__EXERCISE INSTRUCTIONS__: Throughout the listing that follows, find each line with the word "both" and copy it.

__SUPPLIED MATERIAL__:
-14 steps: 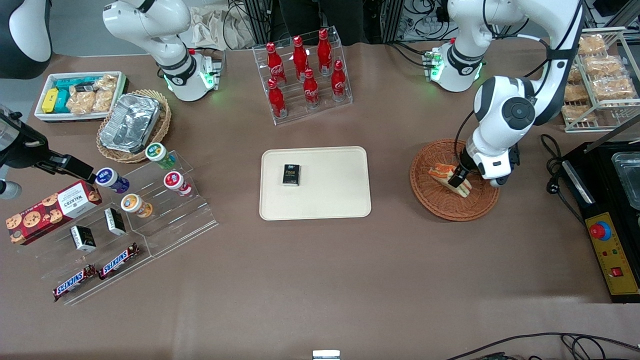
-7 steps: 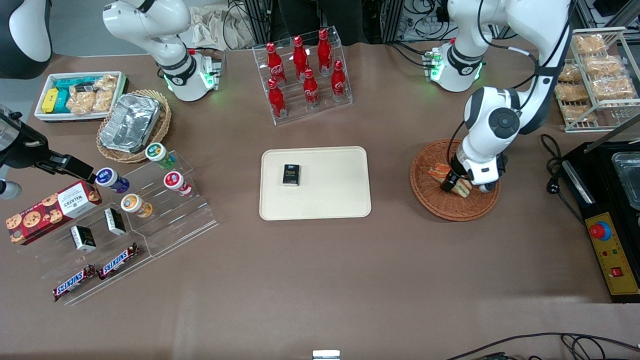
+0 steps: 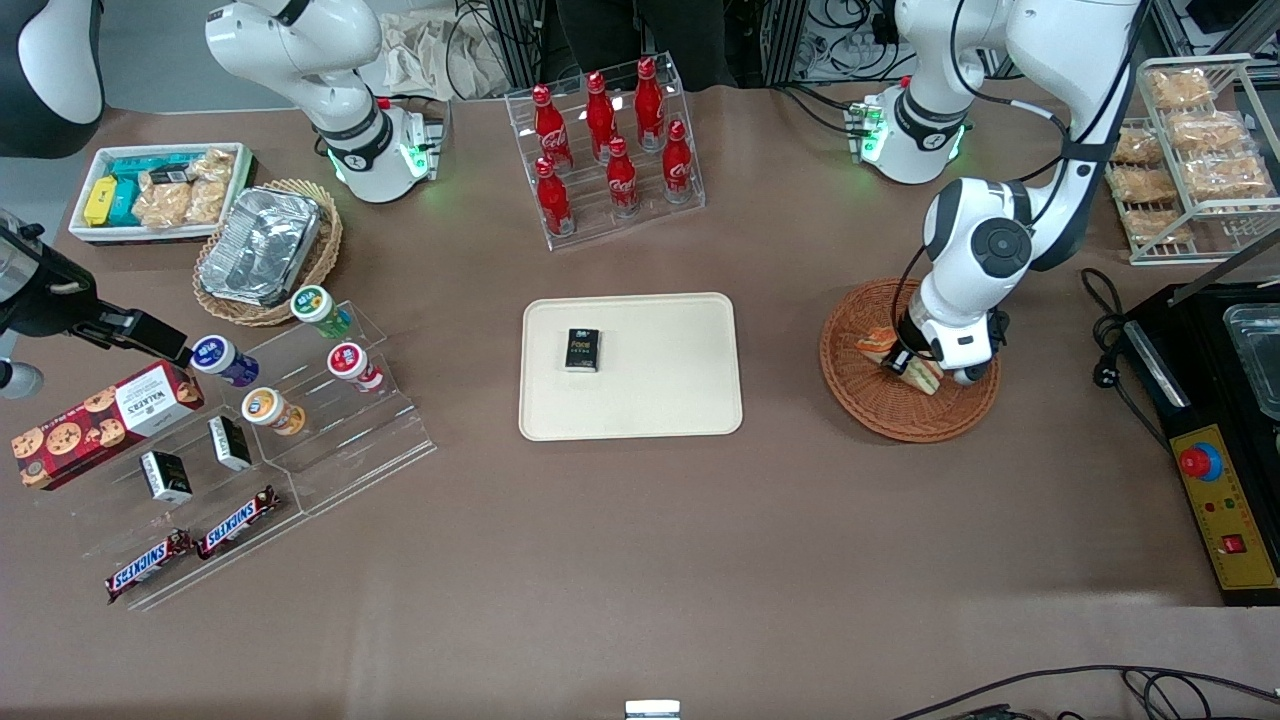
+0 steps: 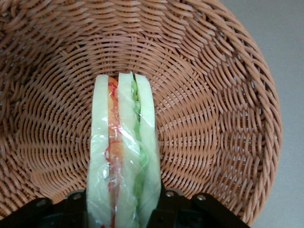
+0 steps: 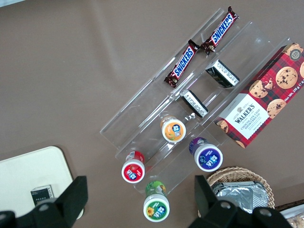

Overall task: Place sandwich from basket to tray
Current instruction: 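Lower the left gripper onto the sandwich and close it, then lift the sandwich out of the basket toward the white tray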

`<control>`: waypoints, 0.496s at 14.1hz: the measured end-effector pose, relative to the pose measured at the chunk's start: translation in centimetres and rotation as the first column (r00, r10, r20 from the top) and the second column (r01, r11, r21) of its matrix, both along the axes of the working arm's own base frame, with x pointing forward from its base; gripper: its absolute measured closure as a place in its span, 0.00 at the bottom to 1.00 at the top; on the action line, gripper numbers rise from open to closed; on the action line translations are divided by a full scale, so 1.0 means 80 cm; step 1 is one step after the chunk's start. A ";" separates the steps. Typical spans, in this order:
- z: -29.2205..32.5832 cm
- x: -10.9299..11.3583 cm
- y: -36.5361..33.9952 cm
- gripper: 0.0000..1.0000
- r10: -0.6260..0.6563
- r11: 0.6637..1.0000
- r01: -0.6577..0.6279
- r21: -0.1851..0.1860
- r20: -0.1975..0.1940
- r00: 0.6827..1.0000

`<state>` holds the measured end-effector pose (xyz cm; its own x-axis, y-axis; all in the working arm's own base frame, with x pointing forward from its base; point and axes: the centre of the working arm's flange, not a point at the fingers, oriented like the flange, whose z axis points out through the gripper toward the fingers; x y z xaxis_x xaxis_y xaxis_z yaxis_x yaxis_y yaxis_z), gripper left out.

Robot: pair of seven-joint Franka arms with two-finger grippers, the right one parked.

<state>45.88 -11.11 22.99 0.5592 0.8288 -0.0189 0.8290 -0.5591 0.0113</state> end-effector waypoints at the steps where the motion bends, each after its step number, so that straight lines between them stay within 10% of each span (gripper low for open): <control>1: 0.003 0.001 0.000 0.61 0.000 1.000 0.000 -0.001 0.007 1.000; 7: 0.117 0.015 -0.007 0.72 -0.055 0.998 0.055 0.025 -0.008 0.998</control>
<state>47.11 -11.63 32.34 0.6040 0.7970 -0.0028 0.7970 -0.6039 -0.0094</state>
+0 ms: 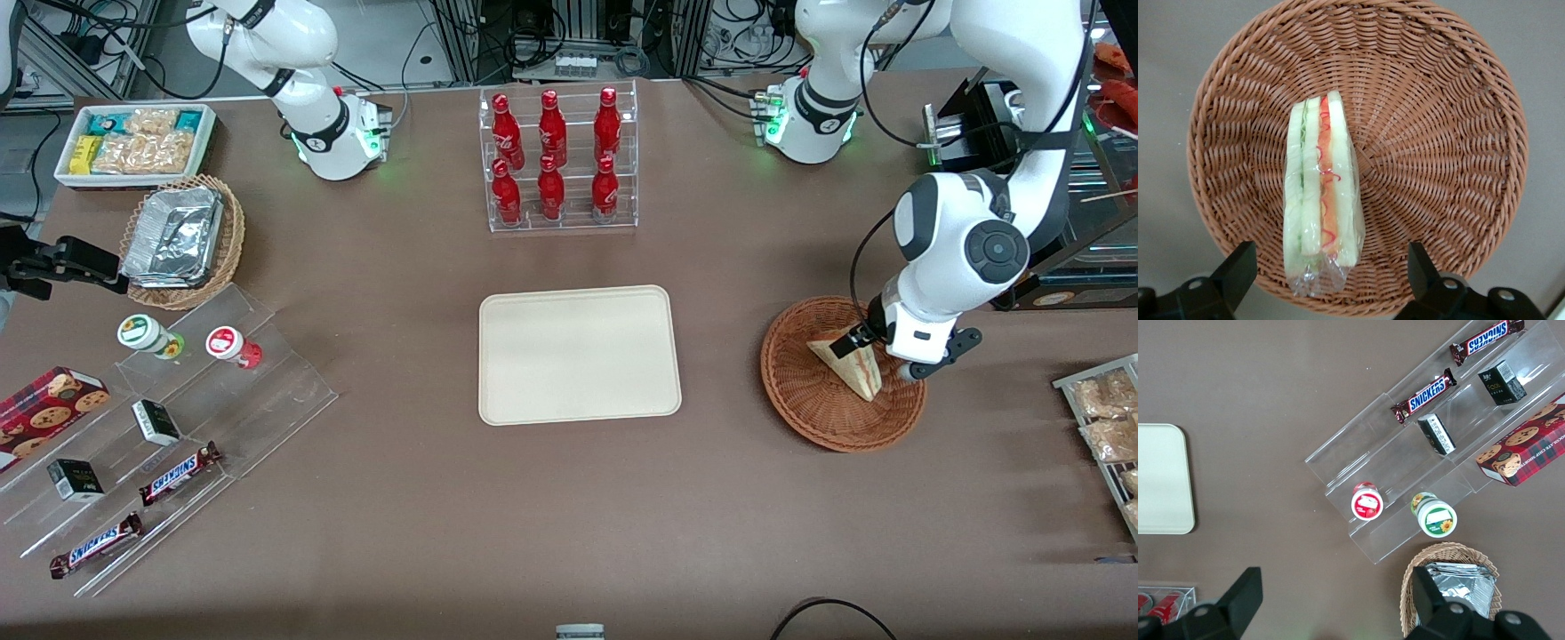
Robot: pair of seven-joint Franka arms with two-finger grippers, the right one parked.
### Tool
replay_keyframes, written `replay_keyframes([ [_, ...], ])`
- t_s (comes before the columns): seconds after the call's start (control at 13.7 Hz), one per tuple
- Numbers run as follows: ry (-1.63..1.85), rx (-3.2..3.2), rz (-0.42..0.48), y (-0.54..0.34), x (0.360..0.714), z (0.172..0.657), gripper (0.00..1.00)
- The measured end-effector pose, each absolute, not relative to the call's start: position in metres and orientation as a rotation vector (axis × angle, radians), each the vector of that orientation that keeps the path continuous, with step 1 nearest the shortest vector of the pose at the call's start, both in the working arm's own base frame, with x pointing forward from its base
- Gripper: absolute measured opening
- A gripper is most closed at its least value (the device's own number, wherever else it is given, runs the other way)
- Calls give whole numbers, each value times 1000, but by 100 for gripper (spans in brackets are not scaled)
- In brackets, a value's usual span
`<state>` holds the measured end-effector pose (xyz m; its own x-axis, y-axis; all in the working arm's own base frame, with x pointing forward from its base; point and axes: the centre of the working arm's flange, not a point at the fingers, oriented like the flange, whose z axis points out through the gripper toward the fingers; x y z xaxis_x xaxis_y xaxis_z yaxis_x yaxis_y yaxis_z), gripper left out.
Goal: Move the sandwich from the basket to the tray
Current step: 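Lower the open left gripper and close it on the sandwich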
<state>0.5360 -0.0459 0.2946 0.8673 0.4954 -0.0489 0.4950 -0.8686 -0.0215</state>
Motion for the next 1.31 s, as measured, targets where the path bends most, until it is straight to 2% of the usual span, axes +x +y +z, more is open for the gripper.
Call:
replay_keyframes([
  [0.36,-849,-3010,110,-32,534,265,100],
  [0.44,-863,-3005,115,-31,534,263,94],
  [0.51,-886,-2997,118,-31,534,262,94],
  [0.58,-917,-2987,118,-31,534,262,87],
  [0.8,-977,-2965,122,-33,533,261,51],
  [0.95,-980,-2963,126,-35,532,261,34],
  [1.17,-970,-2954,160,-38,536,273,25],
  [1.31,-943,-2948,203,-47,547,300,19],
])
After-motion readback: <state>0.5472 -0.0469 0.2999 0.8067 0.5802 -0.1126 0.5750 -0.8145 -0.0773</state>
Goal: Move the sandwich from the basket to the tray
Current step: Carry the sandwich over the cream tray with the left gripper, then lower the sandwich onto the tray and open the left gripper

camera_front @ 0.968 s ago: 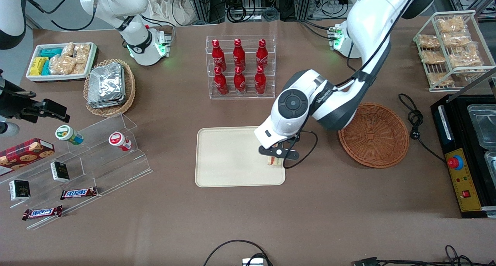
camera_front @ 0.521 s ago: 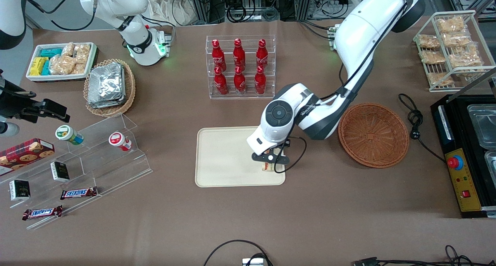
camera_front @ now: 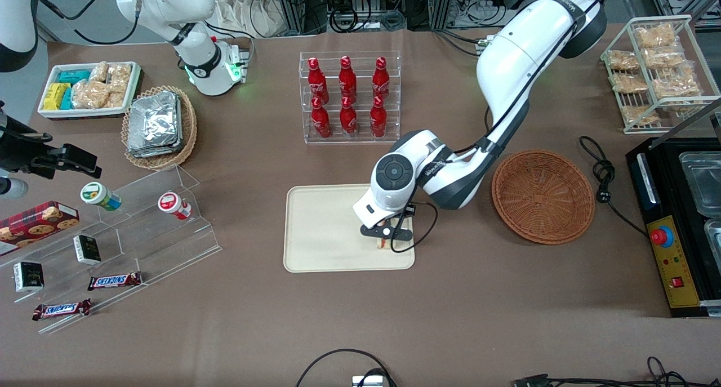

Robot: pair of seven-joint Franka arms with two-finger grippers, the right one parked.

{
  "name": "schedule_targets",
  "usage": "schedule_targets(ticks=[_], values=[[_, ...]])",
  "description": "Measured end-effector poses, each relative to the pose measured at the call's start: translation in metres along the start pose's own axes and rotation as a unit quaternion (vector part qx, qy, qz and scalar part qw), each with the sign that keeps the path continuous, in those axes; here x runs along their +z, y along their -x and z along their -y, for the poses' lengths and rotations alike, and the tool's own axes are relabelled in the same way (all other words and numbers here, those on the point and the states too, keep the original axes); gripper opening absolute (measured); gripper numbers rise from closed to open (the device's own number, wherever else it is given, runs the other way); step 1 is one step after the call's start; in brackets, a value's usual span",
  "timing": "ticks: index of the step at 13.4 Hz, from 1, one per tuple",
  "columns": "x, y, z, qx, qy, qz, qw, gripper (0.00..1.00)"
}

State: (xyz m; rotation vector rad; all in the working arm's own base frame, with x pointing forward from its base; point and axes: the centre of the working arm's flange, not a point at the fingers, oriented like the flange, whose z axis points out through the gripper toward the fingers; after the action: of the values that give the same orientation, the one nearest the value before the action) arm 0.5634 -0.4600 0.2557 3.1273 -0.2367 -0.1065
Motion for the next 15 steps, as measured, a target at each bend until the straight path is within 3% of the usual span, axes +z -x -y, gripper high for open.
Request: schedule_targets(ticks=[15], values=[[0.037, 0.008, -0.010, 0.006, -0.031, 0.003, 0.9995, 0.29]])
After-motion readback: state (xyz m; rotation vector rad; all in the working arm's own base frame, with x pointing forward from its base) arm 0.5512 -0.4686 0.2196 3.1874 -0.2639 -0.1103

__RESPONSE BOX__:
`<control>`: waypoints, 0.496s at 14.1hz: the measured end-effector pose, relative to the pose measured at the chunk's start: translation in centimetres and rotation as the first column (r00, r10, r20 from the top) and the second column (r01, r11, r21) of its matrix, both along the axes of the working arm's own base frame, with x pointing forward from its base; gripper: its absolute measured closure as a place in its span, 0.00 at the bottom to 1.00 at the top; on the action line, gripper numbers rise from open to closed; on the action line translations are divided by a full scale, so 1.0 means 80 cm; step 1 is one step after the chunk's start. A ";" separates the steps. Typical spans, in this order:
- The measured end-effector pose, each absolute, not relative to the call's start: position in metres and orientation as a rotation vector (axis × angle, radians), each the vector of that orientation that keeps the path continuous, with step 1 nearest the shortest vector of the pose at the call's start, both in the working arm's own base frame, with x pointing forward from its base

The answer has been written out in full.